All’opera del muratore
deve affiancarsi quella dell’ingegnere.
Se pulisci una stanza non puoi ignorare
che altre stanze possono essere sporche,
che magari l’ascensore non funziona,
che non ci sono le scale…"
G. Falcone
Battesimo ufficiale per Libera Padova: la rete di associazioni a difesa della legalità fondata da don Luigi Ciotti si radica anche in città. Una nuova realtà che verrà presentata con una due giorni in programma presso il Piccolo Teatro Don Bosco, l’istituto Duca Degli Abruzzi e al Palazzetto dello Sport di Mandria venerdì 2 ottobre e sabato 3 ottobre.
Venerdì 2 ottobre a partire dalle 20.45 si terrà un convegno a tema "I flussi del denaro al Nord", un'occasione per riflettere sui guasti e le forme di corruzione che inquinano il sistema economico. Fenomeni spesso associati con alcune aree del Sud Italia, ma che in realtà sono diffusi a macchia d'olio anche nelle regioni del Nord. Fra i relatori don Luigi Ciotti, il giornalista e scrittore Ferruccio Pinotti, il funzionario della Banca d'Italia Francesco Paolo Giuffrida e il direttore generale di Banca Etica Mario Crosta.
Sabato 3 ottobre è invece in programma l'assemblea costituente di Libera Padova.

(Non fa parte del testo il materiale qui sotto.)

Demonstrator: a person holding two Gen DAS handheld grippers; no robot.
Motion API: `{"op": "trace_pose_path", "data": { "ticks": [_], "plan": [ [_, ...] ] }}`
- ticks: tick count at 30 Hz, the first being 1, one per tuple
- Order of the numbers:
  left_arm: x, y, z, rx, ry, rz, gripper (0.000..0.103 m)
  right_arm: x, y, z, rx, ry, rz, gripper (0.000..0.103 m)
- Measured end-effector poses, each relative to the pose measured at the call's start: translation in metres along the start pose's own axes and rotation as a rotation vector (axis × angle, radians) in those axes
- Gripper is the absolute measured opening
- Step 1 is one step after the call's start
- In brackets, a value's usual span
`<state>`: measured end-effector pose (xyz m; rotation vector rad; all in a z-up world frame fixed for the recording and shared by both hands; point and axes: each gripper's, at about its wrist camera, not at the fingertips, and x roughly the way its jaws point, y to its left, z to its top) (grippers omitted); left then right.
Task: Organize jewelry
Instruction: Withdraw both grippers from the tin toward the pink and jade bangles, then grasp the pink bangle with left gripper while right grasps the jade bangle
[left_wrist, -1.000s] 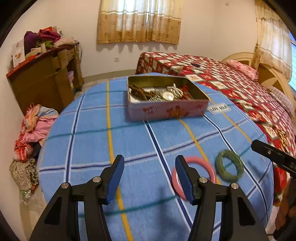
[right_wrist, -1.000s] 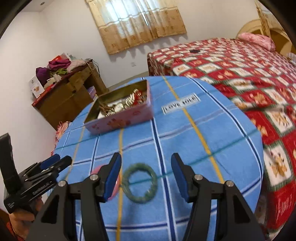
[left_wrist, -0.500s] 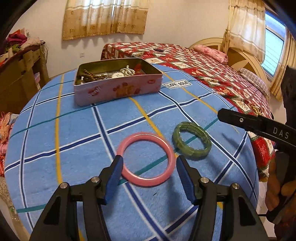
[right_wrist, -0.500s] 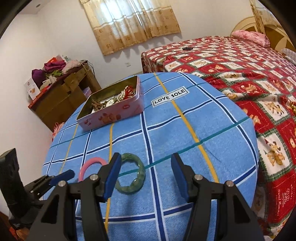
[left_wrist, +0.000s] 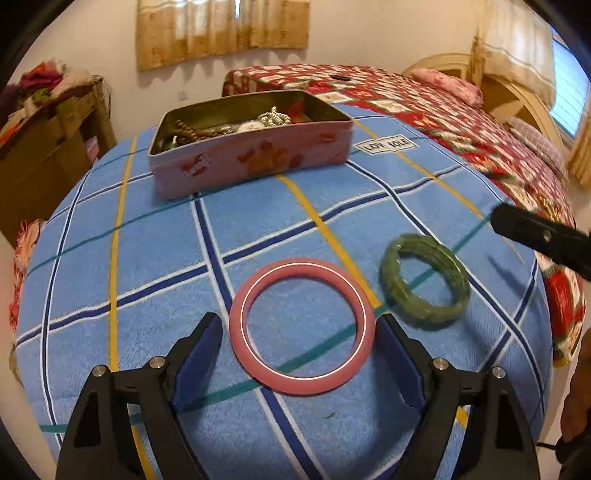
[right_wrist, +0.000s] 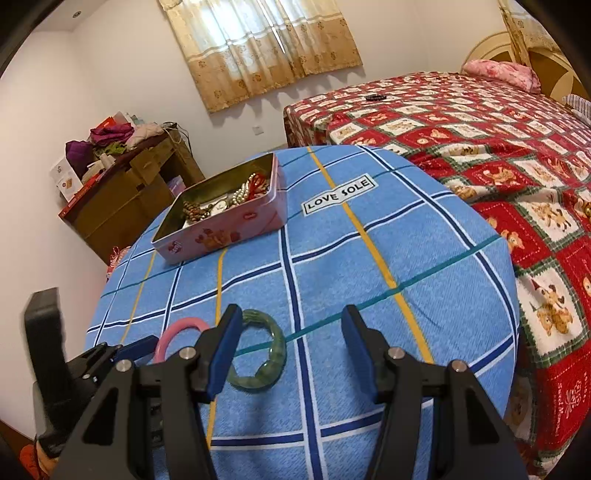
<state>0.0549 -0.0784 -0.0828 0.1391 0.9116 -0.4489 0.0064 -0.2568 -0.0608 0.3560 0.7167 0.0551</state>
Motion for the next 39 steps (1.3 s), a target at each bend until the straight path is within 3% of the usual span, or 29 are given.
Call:
{"op": "trace_pose_path", "data": {
  "ticks": [4,10,11,19,27,39],
  "plan": [
    [0.006,-0.004,0.003,0.032,0.019,0.050,0.089,0.000,0.000,-0.001,-0.015,-0.002,-0.007,0.059],
    [0.009,-0.001,0.009,0.005,0.020,0.054,0.087,0.007,0.010,-0.006,-0.088,0.042,0.000,0.059],
    [0.008,0.000,0.009,0.004,0.013,0.053,0.081,0.009,0.011,-0.007,-0.095,0.047,-0.005,0.059],
    [-0.006,0.016,0.000,-0.062,-0.041,-0.014,0.081,0.008,0.015,-0.009,-0.091,0.052,-0.003,0.059],
    [-0.036,0.035,0.003,-0.106,-0.130,0.033,0.081,0.024,0.036,-0.012,-0.172,0.108,-0.003,0.059],
    [-0.039,0.049,0.005,-0.132,-0.150,0.030,0.081,0.055,0.059,-0.025,-0.294,0.199,-0.060,0.067]
  ]
}}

Un appuntamento che sarà preceduto da un incontro fra un gruppo di studenti padovani e Alessandro Leo, operatore della cooperativa Terra di Puglia, realtà che opera nei vigneti confiscati ai boss della Sacra Corona Unita.

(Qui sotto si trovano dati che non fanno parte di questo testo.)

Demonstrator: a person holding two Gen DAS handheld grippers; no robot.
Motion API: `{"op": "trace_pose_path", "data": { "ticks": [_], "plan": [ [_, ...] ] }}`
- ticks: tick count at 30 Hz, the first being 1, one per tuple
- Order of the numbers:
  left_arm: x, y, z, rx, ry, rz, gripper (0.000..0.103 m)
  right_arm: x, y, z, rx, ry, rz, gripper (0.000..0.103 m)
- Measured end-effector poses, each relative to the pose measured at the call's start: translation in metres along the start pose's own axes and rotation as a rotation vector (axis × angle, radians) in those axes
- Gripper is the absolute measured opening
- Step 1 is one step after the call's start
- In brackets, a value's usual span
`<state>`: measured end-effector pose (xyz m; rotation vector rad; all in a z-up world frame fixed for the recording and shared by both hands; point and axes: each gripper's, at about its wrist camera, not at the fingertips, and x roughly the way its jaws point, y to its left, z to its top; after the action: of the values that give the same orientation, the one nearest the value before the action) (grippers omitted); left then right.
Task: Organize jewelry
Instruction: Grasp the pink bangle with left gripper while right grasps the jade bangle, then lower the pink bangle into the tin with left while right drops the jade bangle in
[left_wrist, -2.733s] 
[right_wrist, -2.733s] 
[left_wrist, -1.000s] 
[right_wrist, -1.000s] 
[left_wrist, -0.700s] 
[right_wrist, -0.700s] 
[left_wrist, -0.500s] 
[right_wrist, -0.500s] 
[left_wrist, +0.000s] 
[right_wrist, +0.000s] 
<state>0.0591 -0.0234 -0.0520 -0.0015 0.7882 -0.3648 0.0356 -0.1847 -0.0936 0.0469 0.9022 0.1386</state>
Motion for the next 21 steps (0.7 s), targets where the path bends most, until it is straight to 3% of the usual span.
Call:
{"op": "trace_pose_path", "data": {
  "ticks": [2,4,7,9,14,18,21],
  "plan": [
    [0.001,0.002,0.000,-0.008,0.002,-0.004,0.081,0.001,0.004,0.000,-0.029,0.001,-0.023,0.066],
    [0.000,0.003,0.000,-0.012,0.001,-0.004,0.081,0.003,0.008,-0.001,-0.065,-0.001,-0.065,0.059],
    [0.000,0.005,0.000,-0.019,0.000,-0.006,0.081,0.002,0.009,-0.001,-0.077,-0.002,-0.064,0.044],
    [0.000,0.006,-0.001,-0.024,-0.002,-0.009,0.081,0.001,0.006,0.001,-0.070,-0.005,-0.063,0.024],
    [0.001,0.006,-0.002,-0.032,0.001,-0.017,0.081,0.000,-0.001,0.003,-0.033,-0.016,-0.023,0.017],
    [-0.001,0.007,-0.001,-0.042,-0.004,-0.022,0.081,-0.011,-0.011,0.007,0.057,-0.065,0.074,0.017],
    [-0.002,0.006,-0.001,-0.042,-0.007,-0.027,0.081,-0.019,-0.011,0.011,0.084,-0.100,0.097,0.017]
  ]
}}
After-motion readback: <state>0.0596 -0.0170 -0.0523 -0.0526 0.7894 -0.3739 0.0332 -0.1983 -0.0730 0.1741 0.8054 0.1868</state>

Anche l'Azione Cattolica di Padova, così come l'Ac nazionale, ha deciso di impegnarsi nella lotta alle mafie e nell'educazione alla legalità aderendo alla nuova rete di associazioni. Fra le realtà coinvolte nella fondazione di Libera Padova anche Acli, Agesci, Arci, Assopace, Avviso pubblico, Banca Etica, Cnca, Studenti Per e Movi.